# Exercise goal
Wherever the word "holding" occurs in the lines below, copy the whole line.

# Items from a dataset
[Start of Attachment]
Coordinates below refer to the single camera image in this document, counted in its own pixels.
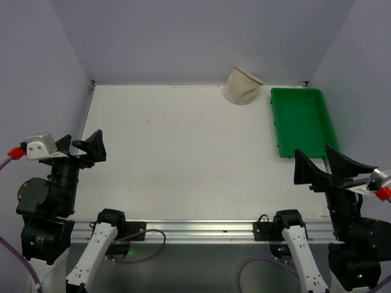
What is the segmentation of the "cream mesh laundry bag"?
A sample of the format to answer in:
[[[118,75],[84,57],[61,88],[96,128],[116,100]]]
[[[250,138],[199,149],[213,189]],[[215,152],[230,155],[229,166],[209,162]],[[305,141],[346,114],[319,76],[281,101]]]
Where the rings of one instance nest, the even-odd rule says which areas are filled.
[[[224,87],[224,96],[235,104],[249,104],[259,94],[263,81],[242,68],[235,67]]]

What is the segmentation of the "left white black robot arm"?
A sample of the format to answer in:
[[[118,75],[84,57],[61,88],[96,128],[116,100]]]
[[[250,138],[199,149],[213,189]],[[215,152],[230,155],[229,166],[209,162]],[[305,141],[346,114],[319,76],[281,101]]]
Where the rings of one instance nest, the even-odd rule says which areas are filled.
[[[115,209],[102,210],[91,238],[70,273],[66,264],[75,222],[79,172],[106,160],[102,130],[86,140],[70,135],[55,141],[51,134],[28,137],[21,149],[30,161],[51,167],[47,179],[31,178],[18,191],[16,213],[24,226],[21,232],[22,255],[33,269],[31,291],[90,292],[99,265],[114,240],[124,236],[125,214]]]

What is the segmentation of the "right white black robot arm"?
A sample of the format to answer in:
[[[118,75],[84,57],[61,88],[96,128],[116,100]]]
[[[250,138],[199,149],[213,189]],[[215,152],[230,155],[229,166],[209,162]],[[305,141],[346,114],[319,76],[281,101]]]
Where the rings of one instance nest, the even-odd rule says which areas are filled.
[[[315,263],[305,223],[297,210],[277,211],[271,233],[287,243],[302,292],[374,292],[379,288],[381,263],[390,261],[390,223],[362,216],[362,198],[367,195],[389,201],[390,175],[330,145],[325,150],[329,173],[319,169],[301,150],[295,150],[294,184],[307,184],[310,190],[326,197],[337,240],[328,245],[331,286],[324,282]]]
[End of Attachment]
[Start of Attachment]
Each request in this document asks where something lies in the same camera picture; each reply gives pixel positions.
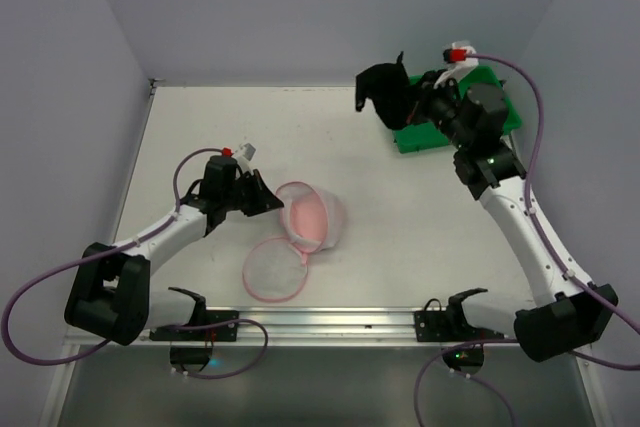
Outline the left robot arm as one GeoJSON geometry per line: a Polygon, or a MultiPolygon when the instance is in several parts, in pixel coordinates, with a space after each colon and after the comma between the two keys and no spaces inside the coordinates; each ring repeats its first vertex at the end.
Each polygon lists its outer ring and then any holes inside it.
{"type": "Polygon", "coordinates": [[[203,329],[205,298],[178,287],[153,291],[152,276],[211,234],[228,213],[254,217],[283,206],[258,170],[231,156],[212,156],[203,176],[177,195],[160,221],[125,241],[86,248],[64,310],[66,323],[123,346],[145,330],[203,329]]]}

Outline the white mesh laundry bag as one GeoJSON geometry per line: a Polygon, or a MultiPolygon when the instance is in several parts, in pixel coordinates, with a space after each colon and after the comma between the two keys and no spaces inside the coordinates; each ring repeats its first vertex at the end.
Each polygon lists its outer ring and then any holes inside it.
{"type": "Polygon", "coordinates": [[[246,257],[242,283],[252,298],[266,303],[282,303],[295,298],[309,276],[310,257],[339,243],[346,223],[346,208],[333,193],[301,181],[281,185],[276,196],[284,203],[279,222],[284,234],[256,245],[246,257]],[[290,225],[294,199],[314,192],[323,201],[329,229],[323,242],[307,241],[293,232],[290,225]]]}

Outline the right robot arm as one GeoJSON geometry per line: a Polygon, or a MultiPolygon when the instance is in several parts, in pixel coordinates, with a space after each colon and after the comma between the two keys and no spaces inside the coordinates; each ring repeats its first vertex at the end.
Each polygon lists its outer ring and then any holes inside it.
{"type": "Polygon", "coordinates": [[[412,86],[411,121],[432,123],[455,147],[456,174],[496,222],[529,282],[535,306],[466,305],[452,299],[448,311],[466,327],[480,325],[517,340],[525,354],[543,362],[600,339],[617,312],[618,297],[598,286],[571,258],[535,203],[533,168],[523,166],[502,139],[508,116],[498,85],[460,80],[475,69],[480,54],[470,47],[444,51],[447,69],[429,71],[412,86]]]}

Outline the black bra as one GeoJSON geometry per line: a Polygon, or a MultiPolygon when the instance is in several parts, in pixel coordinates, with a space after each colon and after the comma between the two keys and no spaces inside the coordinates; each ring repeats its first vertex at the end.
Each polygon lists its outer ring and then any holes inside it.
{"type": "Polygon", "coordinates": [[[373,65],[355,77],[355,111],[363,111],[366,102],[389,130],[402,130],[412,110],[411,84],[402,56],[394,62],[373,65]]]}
[End of Attachment]
[Start of Attachment]
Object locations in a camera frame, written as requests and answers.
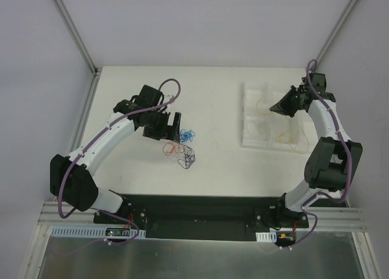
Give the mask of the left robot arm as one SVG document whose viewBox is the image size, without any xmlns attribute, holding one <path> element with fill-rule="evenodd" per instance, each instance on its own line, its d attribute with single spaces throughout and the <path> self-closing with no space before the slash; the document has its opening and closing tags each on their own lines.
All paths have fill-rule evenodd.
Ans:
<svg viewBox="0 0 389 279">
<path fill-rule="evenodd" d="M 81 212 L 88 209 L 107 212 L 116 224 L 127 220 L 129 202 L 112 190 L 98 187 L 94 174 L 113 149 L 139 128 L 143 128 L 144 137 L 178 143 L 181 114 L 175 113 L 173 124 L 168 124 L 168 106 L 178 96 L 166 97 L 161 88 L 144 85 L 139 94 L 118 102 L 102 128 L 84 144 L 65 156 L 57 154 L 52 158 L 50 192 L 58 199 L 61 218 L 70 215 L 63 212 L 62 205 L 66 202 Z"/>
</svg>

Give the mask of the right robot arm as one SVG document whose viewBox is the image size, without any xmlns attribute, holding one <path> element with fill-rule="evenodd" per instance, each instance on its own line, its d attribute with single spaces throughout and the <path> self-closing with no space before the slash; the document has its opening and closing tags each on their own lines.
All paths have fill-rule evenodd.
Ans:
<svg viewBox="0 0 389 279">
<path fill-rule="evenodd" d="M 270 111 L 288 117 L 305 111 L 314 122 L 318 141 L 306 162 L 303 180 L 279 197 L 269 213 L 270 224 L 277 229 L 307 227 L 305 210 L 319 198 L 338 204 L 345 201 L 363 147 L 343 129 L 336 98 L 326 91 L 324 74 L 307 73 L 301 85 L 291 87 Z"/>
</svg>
[End of Attachment]
# Answer to the exercise
Give the mask of the left robot arm as one SVG document whose viewBox is the image size, without any xmlns attribute, holding one <path> element with fill-rule="evenodd" per instance, each instance on its own line, its d attribute with single spaces throughout and the <path> self-closing with no space before the slash; the document has its opening and closing tags each on their own lines.
Give the mask of the right robot arm as one SVG document whose viewBox is the image size, without any xmlns attribute, holding one <path> element with fill-rule="evenodd" per instance, each instance on its own line, its d attribute with single spaces throughout and the <path> self-closing with no space before the slash; the document has its opening and closing tags each on their own lines.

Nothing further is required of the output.